This connection was nothing new. Ever since Kurtis Blow referenced Dr. J and Moses Malone on his 1984 hit ‘Basketball’, NBA players had hip-hop to thank for their increasing cultural influence and notoriety. Throughout the 80’s and 90’s, the two spheres grew closer and closer together, sharing the same clothing and lifestyles. By the 2000’s, the two worlds were indistinguishable. The players of that era had grown-up on hip-hop culture, often hailing from the same neighbourhoods and living under the same socioeconomic conditions as the rappers they were emulating. NBA players stepped even further into that culture by launching their own hip-hop careers, and bringing hip-hop style to the NBA’s sideline.

From oversized everything, to gaudy bling, to throwbacks, the NBA’s fashion was a far-cry from where it is today. There’s an entire generation of fans who haven’t seen Shawn Marion on the bench with a Coogi Jacket and iced-out watch, or Iverson rocking a durag to a post-game press conference. Taking this style out of the game, and ending the association between the two worlds was exactly what Stern intended with his infamous ‘Dress Code’.

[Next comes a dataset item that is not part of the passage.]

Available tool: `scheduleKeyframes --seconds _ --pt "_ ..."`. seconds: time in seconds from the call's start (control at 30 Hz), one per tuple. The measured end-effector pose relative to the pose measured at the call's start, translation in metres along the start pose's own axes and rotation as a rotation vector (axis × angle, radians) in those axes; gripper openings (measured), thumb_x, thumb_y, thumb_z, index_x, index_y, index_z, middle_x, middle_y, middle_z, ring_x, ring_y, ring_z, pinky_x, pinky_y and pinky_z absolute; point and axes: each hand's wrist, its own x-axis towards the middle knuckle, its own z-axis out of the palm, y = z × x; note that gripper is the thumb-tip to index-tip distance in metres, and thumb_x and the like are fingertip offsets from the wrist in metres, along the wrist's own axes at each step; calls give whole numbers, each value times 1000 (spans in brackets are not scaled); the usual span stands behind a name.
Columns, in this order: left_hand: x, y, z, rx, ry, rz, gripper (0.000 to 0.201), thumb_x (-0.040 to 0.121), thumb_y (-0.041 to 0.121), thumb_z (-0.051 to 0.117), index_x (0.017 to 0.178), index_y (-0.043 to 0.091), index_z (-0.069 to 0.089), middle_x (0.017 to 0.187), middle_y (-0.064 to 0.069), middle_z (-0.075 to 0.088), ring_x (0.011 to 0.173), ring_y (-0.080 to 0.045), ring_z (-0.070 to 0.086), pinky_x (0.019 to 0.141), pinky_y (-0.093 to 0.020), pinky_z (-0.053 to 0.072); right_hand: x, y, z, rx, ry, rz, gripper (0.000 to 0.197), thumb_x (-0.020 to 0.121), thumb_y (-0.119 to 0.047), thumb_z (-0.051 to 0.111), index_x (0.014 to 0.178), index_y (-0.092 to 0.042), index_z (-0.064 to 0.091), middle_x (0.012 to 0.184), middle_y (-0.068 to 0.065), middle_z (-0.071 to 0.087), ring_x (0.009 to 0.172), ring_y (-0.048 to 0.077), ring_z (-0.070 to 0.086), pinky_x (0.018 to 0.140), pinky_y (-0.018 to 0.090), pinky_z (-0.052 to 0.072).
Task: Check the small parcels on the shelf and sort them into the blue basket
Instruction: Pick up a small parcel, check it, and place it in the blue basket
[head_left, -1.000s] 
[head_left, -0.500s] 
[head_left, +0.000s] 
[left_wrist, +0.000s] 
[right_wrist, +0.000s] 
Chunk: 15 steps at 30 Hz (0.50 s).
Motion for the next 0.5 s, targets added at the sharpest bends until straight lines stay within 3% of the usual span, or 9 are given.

When it was first introduced, players spoke out vehemently against it. As Stephen Jackson famously said, the NBA was scared of being “too hip-hop,”and as a result, tried to limit the personalities and looks of some of their biggest stars. Allen Iverson became the defacto face of this push, as the league tried to reform his ‘thug’ persona to make the NBA more appealing to mainstream sponsors. While it looked like this change might sever ties between hip-hop and basketball, the opposite happened.

The next generation of the NBA’s stars took the dress code and made it their own. They used is as an opportunity to leave their own mark on the fashion world, upgrading their personal styles from FUBU and Rocawear to Balmain and YSL. Players like LeBron James and Chris Paul were making the cover of GQ for their off court fashion statements as much as for their on court dominance.

As this trend slowly become the norm in the NBA, we say that the relationship between basketball and hip-hop was more symbiotic than previously thought. The old adage “athletes want to be entertainers and entertainers want to be athletes” held more than true, as we started to see the styles in the hip hop world emulate that of the NBA. Fitted clothes and co-ordinated designer styles, things that had at one time been absent from hip-hop’s urban communities, now became a regular fixture. Artists like Kendrick Lamar and Chance the Rapper have been featured in the fashion outlets that LeBron and Chris Paul had graced before them.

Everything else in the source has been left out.